Biocrystallization involves complex biochemical processes where living organisms control the crystalline form of their organo-mineral components. Only considering calcium carbonate polymorphs, a variety of millimetric structures and shapes are observed. These controlled biocrystallization pathways result from the synthesis of otherwise unstable crystalline forms. Mollusc shells, one of the most striking representatives, exhibit different crystalline polymorphs forming various architectures, perfectly illustrated by the famous Pinctada margaritifera pearl oyster.
This microscale architectural diversity contrasts with the quasi-systematic occurrence, in calcareous biominerals, of crystalline spheroid units (granules) of apparent diameter in the 50-500 nm range, coated by a visco-elastic (organic) cortex. This observation does not provide morphological evidence for a crystalline organization. However, the generic characteristic of the granular structure justifies the need of studying the hierarchical arrangement of these 'building-blocks'. The complete understanding of the biomineralization mechanisms could be proven by our capability to fully reproduce the observed structures.
Several bio-crystallization scenarios, able at reproducing some of the biomineral crystalline features, have been proposed. Among them, the polymer-induced liquid-precursor (PILP) process, which could explain most of the observed or inferred crystalline mesoscale properties (crystalline coherence iso-oriented crystalline domains, granular structure with absence of porosity) is gaining more importance.
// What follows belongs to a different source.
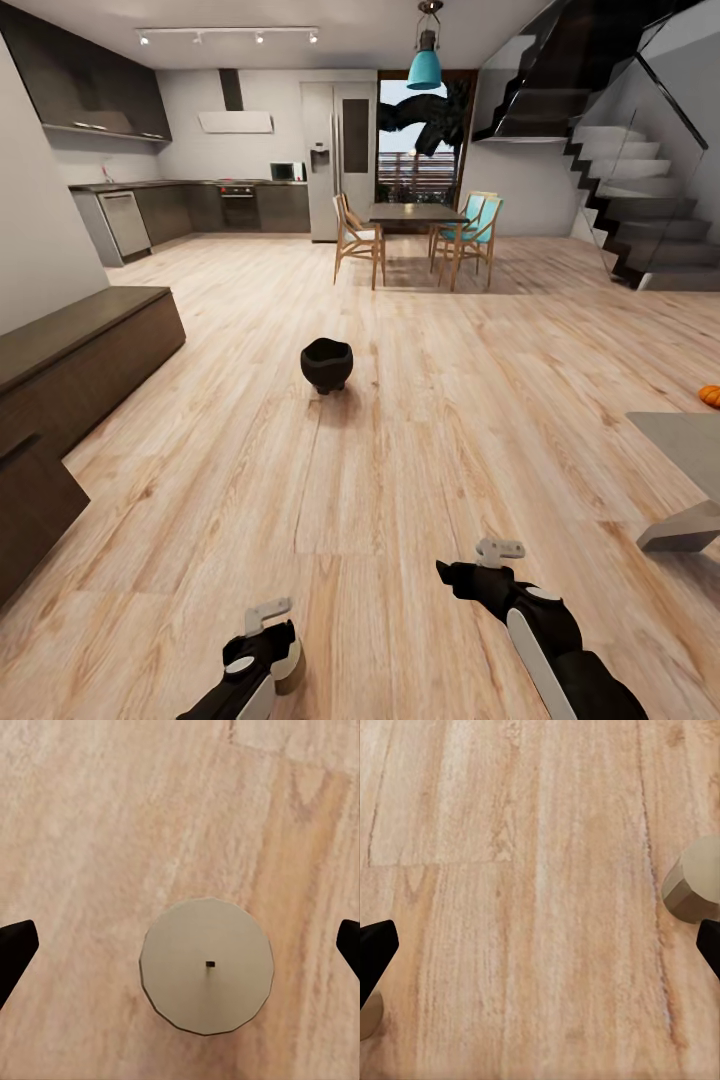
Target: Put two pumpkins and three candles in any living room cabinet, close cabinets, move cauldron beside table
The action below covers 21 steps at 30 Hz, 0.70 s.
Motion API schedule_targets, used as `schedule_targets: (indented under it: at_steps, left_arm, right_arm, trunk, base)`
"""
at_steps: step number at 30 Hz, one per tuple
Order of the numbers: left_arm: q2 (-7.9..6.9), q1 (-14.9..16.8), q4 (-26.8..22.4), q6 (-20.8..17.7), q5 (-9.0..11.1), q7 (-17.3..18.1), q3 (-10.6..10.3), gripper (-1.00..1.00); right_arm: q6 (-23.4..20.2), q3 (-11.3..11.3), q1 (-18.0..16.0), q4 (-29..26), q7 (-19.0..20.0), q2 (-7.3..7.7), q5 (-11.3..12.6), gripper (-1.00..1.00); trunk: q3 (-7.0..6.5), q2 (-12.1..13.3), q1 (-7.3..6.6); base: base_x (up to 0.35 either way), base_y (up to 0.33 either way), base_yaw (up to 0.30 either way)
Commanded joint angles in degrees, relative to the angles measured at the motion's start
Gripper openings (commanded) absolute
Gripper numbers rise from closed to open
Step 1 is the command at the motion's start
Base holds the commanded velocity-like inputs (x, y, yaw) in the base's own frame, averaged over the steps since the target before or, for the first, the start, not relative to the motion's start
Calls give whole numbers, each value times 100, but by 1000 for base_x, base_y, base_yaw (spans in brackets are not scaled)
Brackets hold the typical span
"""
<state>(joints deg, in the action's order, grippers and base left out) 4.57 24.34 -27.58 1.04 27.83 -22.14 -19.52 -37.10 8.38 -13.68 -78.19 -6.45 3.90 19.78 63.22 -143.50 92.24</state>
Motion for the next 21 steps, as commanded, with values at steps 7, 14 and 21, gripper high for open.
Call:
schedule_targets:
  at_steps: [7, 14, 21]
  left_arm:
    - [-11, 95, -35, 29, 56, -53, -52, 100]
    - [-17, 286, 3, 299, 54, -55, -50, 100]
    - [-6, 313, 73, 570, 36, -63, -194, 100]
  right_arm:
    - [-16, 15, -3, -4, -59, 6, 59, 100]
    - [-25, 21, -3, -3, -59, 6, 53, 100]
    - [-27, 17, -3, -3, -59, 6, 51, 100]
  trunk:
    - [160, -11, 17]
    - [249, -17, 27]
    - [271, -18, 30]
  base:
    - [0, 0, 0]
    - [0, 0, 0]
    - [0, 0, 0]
However, a clear demonstration of the relevancy of the PILP process for biomineralization is still lacking.
The question of the biological control on the mineral growth is highly intriguing as well and must be considered simultaneously. It has been recognized that the crystallization process occurs extra cellularly under the control of organic molecules. This active process requires cellular and molecular machinery, producing a leading organic matrix (OM), incorporated within the biomineralized structure itself. Understanding how the OM, and more specifically the proteins, control the mineralization requires identifying the organic components and characterizing their functions. Recently IFREMER has shown that the association between high throughput genomic and proteomic methods enables a real leap forward: 78 matrix proteins have been identified in the pearl oyster. However, their role is speculative. The PILP-based crystallization has been demonstrated for mineralizing systems containing acidic polyelectrolytes. The timely combination of genomic-proteomic results with PILP-based biomimetic crystallization should now provide decisive advances. The ultimate evidences still rely on our capability to analyze the biomimetic crystals at the relevant length scale, at which the granules appear, i. e., the mesoscale.
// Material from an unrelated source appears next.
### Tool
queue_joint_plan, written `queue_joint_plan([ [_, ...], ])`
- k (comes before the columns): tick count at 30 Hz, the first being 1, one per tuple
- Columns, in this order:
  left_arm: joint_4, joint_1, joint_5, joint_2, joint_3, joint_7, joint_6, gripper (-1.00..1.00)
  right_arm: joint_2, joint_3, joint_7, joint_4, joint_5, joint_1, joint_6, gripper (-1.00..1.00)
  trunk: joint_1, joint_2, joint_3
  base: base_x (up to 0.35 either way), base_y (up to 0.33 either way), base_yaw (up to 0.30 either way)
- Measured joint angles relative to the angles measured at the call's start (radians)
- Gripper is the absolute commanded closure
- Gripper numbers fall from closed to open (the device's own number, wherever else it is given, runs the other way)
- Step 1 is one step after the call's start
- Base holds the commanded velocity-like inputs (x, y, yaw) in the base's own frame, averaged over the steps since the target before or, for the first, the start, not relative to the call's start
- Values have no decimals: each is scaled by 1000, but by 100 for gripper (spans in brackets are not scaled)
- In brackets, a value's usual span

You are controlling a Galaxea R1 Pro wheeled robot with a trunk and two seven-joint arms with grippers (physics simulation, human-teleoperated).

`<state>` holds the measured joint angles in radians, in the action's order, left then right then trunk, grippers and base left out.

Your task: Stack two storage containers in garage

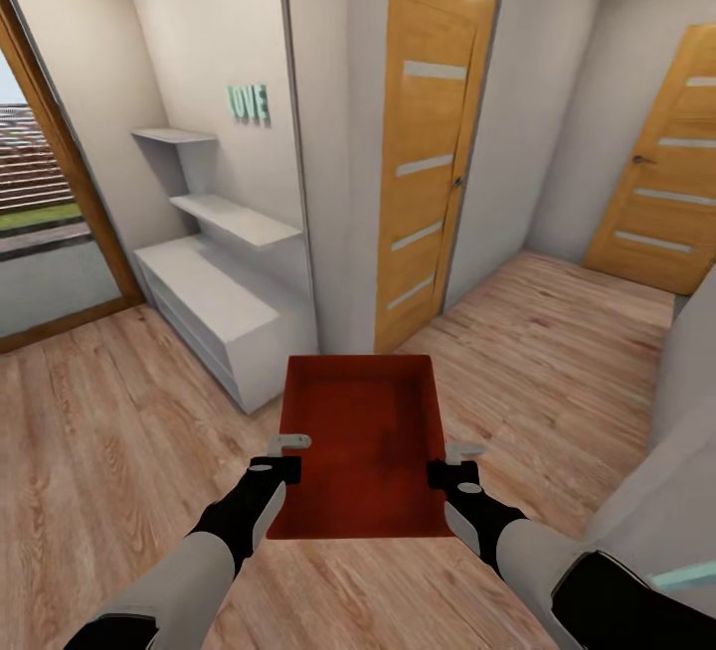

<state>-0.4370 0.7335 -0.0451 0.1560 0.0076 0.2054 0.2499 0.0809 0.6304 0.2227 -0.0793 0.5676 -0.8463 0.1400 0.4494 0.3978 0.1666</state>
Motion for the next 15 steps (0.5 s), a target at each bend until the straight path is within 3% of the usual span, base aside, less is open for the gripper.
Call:
queue_joint_plan([
  [15, -1, 0, -1, 0, 0, 0, 1, 100, 0, -1, 0, 0, 0, 0, 0, 100, 0, 0, 0, 1, 0, -283],
])
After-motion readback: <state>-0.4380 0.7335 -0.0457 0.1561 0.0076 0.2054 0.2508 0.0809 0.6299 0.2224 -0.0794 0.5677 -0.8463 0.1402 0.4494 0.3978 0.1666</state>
In this context, the recent breakthrough achieved by the PI and her group, should bring a relevant solution to this problem. In 2011, the PI’s group has proposed a new x-ray crystal-dedicated microscopy, 3D x-ray Bragg ptychography. This approach goes beyond the existing microscopy methods: It gives access to the 3D crystalline properties (crystalline coherence, tilts and strain fields) of a complex, nanostructured and extended crystal, which none of the existing methods is able to provide. In order to fully exploit the specificities of Bragg ptychography for the biomineralization problem, the major limits encountered in the former version have to be pushed back.
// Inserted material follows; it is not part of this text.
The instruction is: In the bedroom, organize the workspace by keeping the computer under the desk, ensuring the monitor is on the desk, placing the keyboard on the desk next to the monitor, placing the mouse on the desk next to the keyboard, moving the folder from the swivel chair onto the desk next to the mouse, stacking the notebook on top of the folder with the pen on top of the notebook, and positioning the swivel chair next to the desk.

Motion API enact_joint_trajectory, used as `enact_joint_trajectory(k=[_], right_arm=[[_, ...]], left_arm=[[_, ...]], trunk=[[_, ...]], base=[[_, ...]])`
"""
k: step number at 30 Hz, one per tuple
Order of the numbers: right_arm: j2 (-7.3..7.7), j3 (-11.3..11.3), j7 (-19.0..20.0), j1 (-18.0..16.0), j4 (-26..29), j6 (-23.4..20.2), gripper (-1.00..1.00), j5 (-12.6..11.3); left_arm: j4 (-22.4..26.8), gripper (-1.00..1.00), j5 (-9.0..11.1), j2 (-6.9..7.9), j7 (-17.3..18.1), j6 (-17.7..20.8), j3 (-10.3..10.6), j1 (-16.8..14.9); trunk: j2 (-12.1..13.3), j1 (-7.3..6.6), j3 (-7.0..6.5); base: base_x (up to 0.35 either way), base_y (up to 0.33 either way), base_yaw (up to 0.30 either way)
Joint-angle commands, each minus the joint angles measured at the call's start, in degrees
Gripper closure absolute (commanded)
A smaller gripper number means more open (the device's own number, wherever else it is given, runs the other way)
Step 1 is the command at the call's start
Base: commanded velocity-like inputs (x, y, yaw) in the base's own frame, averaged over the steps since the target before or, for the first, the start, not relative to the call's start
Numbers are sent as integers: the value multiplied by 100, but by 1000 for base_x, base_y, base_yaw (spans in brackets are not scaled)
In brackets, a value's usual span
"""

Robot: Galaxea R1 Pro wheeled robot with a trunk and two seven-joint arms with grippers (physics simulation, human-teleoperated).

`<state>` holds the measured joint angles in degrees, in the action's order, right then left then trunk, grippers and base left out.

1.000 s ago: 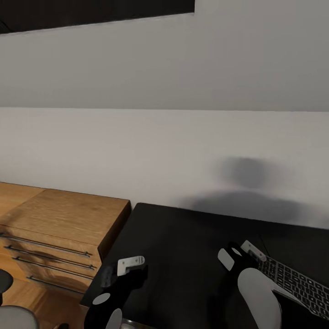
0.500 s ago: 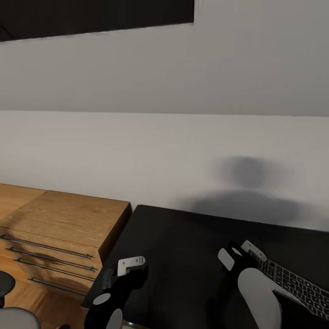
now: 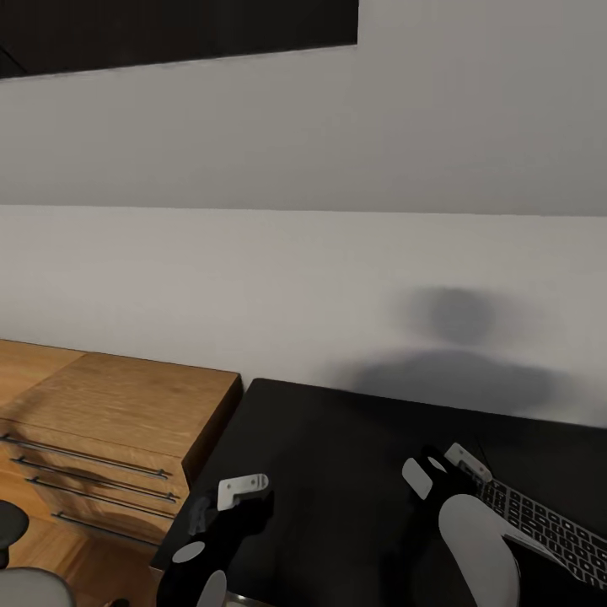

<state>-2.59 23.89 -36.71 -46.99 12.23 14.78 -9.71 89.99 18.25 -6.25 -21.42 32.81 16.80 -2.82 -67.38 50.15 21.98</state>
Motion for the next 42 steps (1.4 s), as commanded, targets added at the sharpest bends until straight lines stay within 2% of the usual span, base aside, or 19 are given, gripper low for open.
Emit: enact_joint_trajectory(k=[1, 16, 28, 42], right_arm=[[-1, -26, -13, -3, 4, 33, -100, -60], [-44, -20, -23, -3, 91, 55, -100, -58], [-40, -16, -12, -3, 148, 51, -100, -57], [-46, -16, -3, -3, 148, 51, -100, -58]], left_arm=[[6, -100, 59, 1, -55, 15, 9, -5], [-42, -100, 53, 1, -46, 15, 33, -5], [-43, -100, 47, 1, -46, 15, 33, -3], [-43, -100, 49, 1, -46, 15, 33, -6]], trunk=[[-4, 0, 7], [-4, 0, 6], [-4, 0, -16], [-4, 0, -19]], base=[[0, 0, 0], [0, 0, -1], [0, 0, -223], [0, 0, -37]])
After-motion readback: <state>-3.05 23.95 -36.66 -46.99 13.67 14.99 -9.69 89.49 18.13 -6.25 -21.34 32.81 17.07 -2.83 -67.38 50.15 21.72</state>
Hence, 3D-BioMat aims at deciphering the calcareous biomineralization mechanisms. Using a high-throughput crystalline nano-resolved microscopy, we expect to reveal sets of structural signatures related to the biomineralization pathways. A relevant biomineralization model should be proposed, demonstrating mesoscale structural properties in full agreement with the ones of the biominerals, a decisive proof that can only be brought with 3D Bragg ptychography.